ついでにもう一つ言えば、この記事はこう始まっています。
If your idea of shopping hell is a trip to Walmart, you’re not alone.(もしあなたが、買い物地獄はウォルマートへ行くこと、と思っているなら、そう思っているのは、あなた一人だけではない。)
shopping hellを買い物地獄と訳しましたが、これは悪夢のような買い物と訳すこともできますから、ウォルマート=ひどい店、という絵が明瞭に描かれています。

さて、上のチャートに戻りましょう。ウォルマートの顧客満足度は100点満点中の68点、この業界で最低の得点です。(業界平均は77点)  満足度が低い=不快な店、と単純に結論するのは間違っているという意見もあると思いますが、下が記者の指摘しているウォルマートが嫌われる4つの理由です。
1、ディスカウント店として知られるウォルマートだが、全ての品物が、どこよりも安いという訳ではない。
2、目当ての品が中々見つからない。
3、フレンドリーな店員が少ない。
4、扱われている商品の全てが高品質ではない。
以上4点ですが、これらがあてはまるのはウォルマートだけではありません。ターゲットやビッグ・ロッツにも同様なことが言えると思います。しかし、ウォルマートが最低得点になってしまった理由の一つに、東洋経済の見出しに記されている「220万人」という大きな従業員数があります。

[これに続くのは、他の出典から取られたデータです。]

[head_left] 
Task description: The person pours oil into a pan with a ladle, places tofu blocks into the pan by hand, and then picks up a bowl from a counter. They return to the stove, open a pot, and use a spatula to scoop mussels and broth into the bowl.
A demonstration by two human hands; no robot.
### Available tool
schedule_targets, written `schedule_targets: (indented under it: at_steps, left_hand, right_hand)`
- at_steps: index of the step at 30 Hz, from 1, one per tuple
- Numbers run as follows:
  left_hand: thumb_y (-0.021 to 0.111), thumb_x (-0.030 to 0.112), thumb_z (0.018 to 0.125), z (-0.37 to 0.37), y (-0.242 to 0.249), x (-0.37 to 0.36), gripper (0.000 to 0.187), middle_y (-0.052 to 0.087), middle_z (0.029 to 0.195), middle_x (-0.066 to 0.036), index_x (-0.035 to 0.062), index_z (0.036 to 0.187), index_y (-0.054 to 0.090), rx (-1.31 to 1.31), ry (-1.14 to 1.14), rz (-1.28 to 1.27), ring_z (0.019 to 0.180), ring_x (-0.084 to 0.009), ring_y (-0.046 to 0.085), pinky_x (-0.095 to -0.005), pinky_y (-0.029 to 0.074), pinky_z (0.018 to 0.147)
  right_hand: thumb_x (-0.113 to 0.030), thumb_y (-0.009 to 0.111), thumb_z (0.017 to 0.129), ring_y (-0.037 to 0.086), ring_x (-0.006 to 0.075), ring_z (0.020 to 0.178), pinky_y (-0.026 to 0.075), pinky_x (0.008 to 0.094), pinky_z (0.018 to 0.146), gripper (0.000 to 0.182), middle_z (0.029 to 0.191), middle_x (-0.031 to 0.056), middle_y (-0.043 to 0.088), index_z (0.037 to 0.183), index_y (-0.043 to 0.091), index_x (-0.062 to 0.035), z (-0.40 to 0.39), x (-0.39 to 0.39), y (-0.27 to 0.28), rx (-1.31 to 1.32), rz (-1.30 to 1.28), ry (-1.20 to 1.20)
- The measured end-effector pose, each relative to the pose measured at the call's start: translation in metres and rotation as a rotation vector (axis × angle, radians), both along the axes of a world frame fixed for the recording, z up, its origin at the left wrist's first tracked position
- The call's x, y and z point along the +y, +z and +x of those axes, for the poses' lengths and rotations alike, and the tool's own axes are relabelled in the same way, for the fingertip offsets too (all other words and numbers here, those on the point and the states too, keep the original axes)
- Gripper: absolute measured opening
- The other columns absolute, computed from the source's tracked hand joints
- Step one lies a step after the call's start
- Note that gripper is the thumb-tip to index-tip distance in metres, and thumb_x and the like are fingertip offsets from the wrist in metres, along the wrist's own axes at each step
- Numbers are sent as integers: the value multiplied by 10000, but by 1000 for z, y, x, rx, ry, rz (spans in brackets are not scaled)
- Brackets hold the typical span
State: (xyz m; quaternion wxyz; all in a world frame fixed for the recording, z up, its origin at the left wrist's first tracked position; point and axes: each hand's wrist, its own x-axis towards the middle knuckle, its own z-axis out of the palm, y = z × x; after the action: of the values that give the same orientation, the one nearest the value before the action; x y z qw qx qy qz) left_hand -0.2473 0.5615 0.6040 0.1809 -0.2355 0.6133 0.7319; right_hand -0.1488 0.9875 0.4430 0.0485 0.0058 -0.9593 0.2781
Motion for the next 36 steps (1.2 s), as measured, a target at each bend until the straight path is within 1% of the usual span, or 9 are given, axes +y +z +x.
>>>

従業員数が500人、1000人といった程度ならニュースにならなかった筈ですが、去年の春、こんなことが大々的に報道されました。

Forbes.com
62億ドルに及ぶ生活保護が、ウォルマートの従業員に政府から支払われている、という意味になります。たとえばウィスコンシン州ですが、一人頭に換算した場合、ウォルマートの従業員は毎年3015ドルから5815ドルの生活保護を受け取っています。

ウォルマートはS&P500指数を構成する一企業であり、時価総額はトップ10に入る巨大企業です。そんな事実にもかかわらず、時給が低いため、多くの従業員が生活保護に頼っている状態です。以前も書いたことがありますが、ウォルマートのイメージは悪すぎるのです。ということで、顧客満足度が最低になってしまっても当然のような気がします。

(参照した記事:ケタ外れ!これが米国従業員数トップ200だ

4 reasons Walmart is the most-hated retailer in America

Report: Walmart Workers Cost Taxpayers $6.2 Billion In Public Assistance

コメント

匿名 さんのコメント…
いつも参考にさせてもらっています。

今回の記事に関してこういう観点はどうでしょうか? 「ウォールマートは従業員が多い故に必要以上に顧客満足度が低い。」 

1、行動経済学の観点から損失は利益よりも3倍多く不正に評価される。良いと悪いは相殺されない。例えば従業員の質が、良い15%普通70%悪い15%だとしても、その企業はただでさ「普通」とは評価されない。
2、ウォールマートは33万人(仮定220万x15%)の質の「悪い」従業員がいる分、はずれに当たりやすい。
3、ネガティブな評価は再帰的になりやすいので、数が多ければ必要以上に増える傾向にある。

とは言っても物が多すぎる、人が多すぎる(お客も従業員も)はマイナスに働く要素でもあるとは思いますけど。現に私はいつも空いているという理由だけでターゲットを使う事が多いです。
T Kamada さんの投稿…
匿名さん

コメント有難うございます。

フルそしてパートタイムを含めて、220万人というのは、本当に膨大な人数ですね。これだけ従業員が多いと、ご指摘のように「はずれ」の人数も多くなりますから、ウォルマートのサービスが特に悪いように感じられてしまうのかもしれませんね。

私も同じような理由でターゲットで買い物をしています。ウォルマートは混雑するので、レジでの待ち時間が長いので、どうしても待ち時間が短いターゲットへ行ってしまいます。このレジでの長い列も、ウォルマートの評判を落とす原因になっているかもしれません。